Painters, sculptors, photographers, filmmakers stretch beyond most of us to create images of the animals they portray. Artist's stories about the experience of getting the image expand the action--the narrow escape from a charging elephant, the unexpected closeness of a mountain lion, the intensity of a wolf's gaze.

At the same time, we wonder about what the world will be like without animals. "It's a beetle," says the father, in a singularly hopeful scene from The Road, based on the novel by Cormac McCarthy. Father and son regard the small creature picked up by the son, whereupon the beetle buzzes off into the blasted branches of a tree. In the apocalyptic world of The Road, all animals are declared dead, but they remain present despite the destruction: a mounted deer head on the office wall of a destroyed bank, the buzzing beetle, and a puzzled-looking dog--the final member of the family where the boy ends up.

The mounted deer head is a grim reminder that we have often valued things more after they are dead and gone than we did when they were alive. But for all the framing and predictions and opinionating, artists and wildlife persist.

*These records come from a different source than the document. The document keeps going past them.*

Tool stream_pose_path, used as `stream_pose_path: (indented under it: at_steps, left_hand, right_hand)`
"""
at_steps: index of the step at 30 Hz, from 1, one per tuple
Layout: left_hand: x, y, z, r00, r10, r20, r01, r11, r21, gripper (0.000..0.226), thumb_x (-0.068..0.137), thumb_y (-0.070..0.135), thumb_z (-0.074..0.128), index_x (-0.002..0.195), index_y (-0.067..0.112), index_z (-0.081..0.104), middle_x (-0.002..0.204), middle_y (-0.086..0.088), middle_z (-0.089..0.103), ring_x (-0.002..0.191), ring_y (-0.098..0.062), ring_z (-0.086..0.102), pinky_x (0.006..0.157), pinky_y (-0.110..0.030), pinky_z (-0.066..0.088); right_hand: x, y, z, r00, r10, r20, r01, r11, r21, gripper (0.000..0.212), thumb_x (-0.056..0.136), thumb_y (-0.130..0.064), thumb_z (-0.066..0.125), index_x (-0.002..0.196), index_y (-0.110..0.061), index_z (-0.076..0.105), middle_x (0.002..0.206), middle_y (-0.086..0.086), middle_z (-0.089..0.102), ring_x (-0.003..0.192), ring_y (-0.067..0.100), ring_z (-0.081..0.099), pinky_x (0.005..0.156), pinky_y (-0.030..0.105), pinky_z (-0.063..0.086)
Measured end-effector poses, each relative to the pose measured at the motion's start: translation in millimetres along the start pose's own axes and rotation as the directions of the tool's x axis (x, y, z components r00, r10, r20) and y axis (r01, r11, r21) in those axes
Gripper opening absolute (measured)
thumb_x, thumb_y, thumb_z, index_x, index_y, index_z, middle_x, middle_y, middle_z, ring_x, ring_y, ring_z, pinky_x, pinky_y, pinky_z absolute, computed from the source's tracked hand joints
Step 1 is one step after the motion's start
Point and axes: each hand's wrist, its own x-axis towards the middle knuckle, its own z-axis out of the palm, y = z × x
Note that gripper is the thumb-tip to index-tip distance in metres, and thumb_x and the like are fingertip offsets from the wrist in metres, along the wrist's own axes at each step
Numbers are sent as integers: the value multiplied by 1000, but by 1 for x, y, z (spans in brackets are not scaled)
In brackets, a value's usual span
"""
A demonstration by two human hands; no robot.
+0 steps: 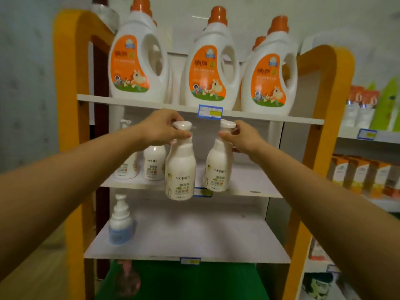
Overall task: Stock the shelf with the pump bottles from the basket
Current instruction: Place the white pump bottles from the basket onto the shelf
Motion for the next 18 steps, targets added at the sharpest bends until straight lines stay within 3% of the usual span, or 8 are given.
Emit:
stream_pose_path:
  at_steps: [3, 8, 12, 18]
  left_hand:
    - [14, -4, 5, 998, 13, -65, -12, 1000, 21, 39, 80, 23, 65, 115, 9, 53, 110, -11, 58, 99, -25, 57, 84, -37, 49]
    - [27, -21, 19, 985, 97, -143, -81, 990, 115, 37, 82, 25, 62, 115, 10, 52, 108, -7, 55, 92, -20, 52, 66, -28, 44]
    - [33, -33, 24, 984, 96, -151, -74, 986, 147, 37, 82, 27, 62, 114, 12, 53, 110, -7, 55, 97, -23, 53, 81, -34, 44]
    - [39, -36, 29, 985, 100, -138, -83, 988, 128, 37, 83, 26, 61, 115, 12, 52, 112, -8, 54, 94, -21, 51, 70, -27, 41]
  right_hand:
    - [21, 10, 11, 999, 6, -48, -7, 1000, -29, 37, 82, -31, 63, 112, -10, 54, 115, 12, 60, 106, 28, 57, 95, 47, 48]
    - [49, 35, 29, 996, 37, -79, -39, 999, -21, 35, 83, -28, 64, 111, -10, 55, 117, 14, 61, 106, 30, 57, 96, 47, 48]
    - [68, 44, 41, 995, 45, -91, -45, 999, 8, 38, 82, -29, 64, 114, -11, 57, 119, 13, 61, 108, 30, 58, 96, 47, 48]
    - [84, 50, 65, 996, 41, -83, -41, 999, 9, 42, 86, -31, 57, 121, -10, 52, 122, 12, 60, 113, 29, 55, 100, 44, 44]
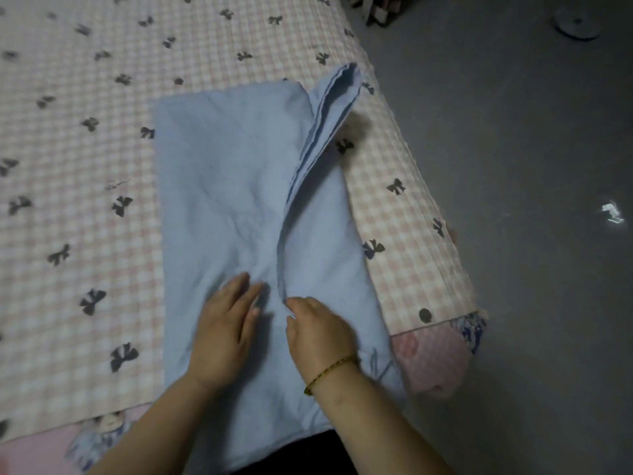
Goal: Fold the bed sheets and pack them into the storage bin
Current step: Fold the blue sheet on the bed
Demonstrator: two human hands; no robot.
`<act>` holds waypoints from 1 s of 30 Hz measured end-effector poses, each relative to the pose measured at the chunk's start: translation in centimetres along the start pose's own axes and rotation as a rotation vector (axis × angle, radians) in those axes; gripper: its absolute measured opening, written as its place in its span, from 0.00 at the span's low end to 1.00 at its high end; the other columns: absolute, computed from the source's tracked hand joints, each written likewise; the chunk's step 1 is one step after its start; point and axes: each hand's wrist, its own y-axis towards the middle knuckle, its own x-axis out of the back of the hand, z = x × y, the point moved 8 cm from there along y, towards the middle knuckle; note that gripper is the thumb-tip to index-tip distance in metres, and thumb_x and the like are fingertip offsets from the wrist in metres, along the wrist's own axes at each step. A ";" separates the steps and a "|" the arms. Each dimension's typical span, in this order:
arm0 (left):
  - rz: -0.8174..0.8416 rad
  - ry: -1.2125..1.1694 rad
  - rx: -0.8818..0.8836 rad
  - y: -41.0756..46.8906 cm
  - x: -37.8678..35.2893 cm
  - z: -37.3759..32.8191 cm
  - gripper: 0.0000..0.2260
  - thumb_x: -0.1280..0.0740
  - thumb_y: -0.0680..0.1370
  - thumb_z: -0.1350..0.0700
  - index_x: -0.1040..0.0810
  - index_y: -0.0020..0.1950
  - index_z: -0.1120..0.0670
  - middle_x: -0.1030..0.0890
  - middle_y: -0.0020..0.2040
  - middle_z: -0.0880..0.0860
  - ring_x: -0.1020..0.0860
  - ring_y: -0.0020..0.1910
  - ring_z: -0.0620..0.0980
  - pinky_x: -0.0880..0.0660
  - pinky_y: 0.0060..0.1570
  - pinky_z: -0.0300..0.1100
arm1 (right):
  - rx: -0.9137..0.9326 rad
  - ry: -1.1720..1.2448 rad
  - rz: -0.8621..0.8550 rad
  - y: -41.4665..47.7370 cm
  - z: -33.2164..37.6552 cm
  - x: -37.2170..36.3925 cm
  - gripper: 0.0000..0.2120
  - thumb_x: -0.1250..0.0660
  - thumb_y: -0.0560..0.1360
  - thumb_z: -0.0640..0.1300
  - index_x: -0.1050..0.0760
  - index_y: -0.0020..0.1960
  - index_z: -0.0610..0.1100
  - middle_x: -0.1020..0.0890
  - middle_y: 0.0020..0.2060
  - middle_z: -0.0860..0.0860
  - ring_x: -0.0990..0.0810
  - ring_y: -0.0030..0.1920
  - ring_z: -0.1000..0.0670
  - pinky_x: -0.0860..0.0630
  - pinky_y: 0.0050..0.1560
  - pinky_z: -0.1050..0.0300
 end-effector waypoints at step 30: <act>0.029 0.288 0.226 11.3 -2.9 9.7 0.26 0.61 0.80 0.39 0.37 0.69 0.50 0.26 0.65 0.58 0.37 0.66 0.55 0.58 0.69 0.52 | 0.148 -0.381 0.330 30.2 3.7 -10.3 0.26 0.59 0.81 0.52 0.62 0.76 0.47 0.62 0.75 0.51 0.63 0.75 0.50 0.67 0.72 0.51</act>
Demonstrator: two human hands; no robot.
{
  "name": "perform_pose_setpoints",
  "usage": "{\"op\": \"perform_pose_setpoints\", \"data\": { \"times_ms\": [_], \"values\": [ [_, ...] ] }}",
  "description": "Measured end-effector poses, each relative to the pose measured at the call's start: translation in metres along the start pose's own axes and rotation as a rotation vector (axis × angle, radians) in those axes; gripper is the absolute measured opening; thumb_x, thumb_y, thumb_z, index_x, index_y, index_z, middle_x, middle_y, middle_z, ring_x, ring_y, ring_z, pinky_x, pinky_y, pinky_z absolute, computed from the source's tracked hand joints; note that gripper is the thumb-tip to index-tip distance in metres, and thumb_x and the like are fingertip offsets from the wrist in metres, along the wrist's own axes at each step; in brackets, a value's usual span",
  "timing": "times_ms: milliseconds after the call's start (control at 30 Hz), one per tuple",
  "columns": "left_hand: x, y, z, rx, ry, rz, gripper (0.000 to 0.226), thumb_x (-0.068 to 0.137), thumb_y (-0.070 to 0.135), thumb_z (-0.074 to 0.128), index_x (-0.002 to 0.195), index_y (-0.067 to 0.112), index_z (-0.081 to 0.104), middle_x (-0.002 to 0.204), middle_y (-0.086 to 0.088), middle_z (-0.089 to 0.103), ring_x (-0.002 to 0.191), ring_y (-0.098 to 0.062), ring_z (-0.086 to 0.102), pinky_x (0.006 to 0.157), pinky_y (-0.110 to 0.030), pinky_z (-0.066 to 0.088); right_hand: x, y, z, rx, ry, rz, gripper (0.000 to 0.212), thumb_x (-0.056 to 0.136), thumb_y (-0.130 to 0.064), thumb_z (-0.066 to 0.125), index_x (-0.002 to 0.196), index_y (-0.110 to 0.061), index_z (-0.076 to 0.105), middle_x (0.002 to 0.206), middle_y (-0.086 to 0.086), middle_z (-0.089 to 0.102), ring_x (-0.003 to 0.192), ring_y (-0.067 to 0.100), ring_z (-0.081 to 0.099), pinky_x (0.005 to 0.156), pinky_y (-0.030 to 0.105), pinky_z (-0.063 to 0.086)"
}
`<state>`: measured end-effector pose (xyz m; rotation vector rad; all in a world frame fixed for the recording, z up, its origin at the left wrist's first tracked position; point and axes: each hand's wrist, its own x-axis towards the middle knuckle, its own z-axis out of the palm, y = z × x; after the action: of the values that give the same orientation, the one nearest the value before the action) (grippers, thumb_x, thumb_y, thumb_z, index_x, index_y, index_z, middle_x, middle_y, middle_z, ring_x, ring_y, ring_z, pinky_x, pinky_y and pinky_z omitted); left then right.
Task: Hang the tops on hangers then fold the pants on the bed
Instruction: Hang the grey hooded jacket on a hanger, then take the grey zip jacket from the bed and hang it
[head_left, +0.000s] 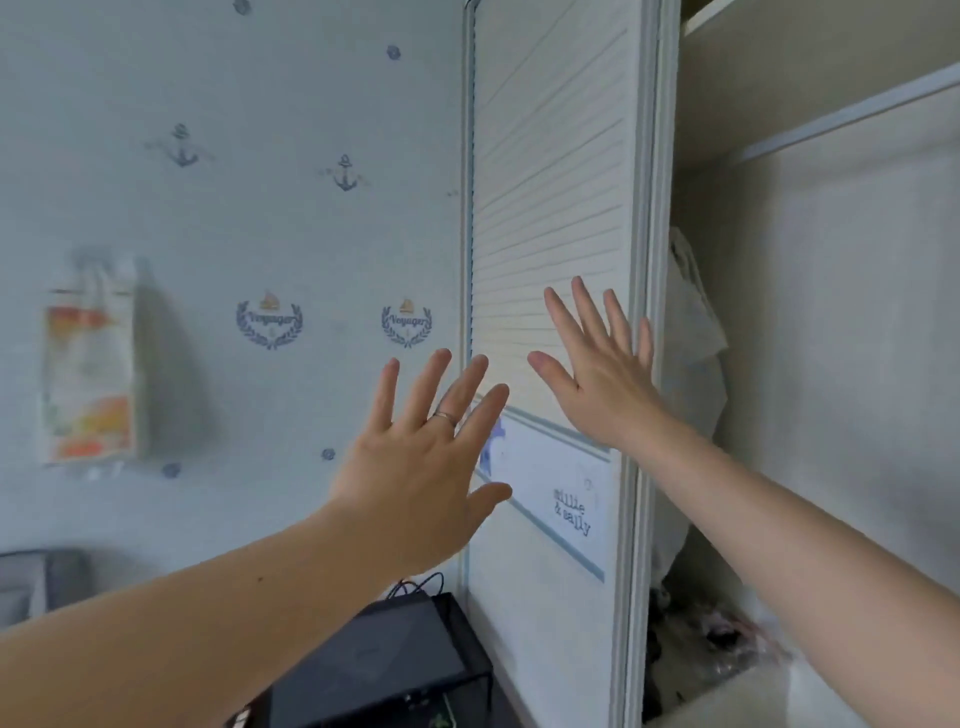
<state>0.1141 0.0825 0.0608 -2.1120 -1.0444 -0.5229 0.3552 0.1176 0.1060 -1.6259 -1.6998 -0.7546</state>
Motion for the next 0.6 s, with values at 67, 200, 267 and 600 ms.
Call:
{"op": "perform_pose_setpoints", "data": {
  "times_ms": [67, 200, 267, 600],
  "values": [
    [-0.053, -0.033, -0.008, -0.002, -0.006, -0.066, 0.081, 0.094, 0.075, 0.002, 0.154, 0.031, -0.030, 0.158, 0.004, -0.042, 0.142, -0.025, -0.046, 0.116, -0.056, -0.027, -0.013, -0.053, 0.017, 0.084, -0.036, -0.043, 0.072, 0.091, -0.078, 0.001, 0.154, -0.048, -0.015, 0.166, -0.015, -0.023, 0.153, 0.020, -0.021, 0.119, 0.057, -0.012],
    [-0.159, -0.094, -0.033, 0.039, -0.087, -0.208, 0.081, 0.096, 0.071, 0.017, 0.163, 0.025, 0.013, 0.170, -0.003, 0.001, 0.156, -0.033, -0.004, 0.122, -0.063, 0.008, -0.042, -0.164, 0.050, 0.230, -0.108, -0.148, 0.071, 0.094, -0.075, 0.004, 0.156, -0.045, -0.013, 0.166, -0.014, -0.021, 0.153, 0.020, -0.021, 0.121, 0.058, -0.010],
    [-0.211, -0.119, -0.042, 0.048, -0.158, -0.297, 0.080, 0.096, 0.069, 0.023, 0.161, 0.023, 0.023, 0.169, -0.005, 0.012, 0.156, -0.034, 0.009, 0.120, -0.065, 0.019, -0.057, -0.221, 0.064, 0.293, -0.155, -0.223, 0.071, 0.094, -0.074, 0.004, 0.156, -0.045, -0.013, 0.166, -0.013, -0.021, 0.154, 0.020, -0.020, 0.121, 0.059, -0.009],
    [-0.456, -0.164, -0.065, 0.094, -0.332, -0.870, 0.081, 0.094, 0.074, 0.015, 0.162, 0.032, 0.004, 0.170, 0.005, -0.014, 0.154, -0.023, -0.021, 0.124, -0.055, -0.008, -0.154, -0.501, 0.092, 0.620, -0.267, -0.809, 0.073, 0.096, -0.070, 0.013, 0.160, -0.039, -0.001, 0.169, -0.009, -0.009, 0.156, 0.025, -0.008, 0.121, 0.061, -0.001]
  ]
}}
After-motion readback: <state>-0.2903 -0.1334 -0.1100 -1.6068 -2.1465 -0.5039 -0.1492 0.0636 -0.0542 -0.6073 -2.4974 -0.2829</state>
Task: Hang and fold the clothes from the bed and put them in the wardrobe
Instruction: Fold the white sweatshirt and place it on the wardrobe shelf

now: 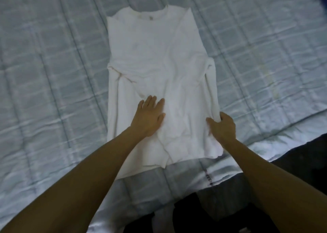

Carl Akeley, James Lippitt Clark, and other artists who pioneered the use of dioramas in museums over a hundred years ago worked in the expectation that many of the animals they portrayed would one day be extinct. I like to think that due to their labors some wildlife has survived. I also hope, as I survey the enormous number of animal and wildlife photographs and videos on the Internet, that more people will recognize the sketchers, painters, sculptors, and other artists who portrayed animals in the wild when zoos and cameras were not available to them.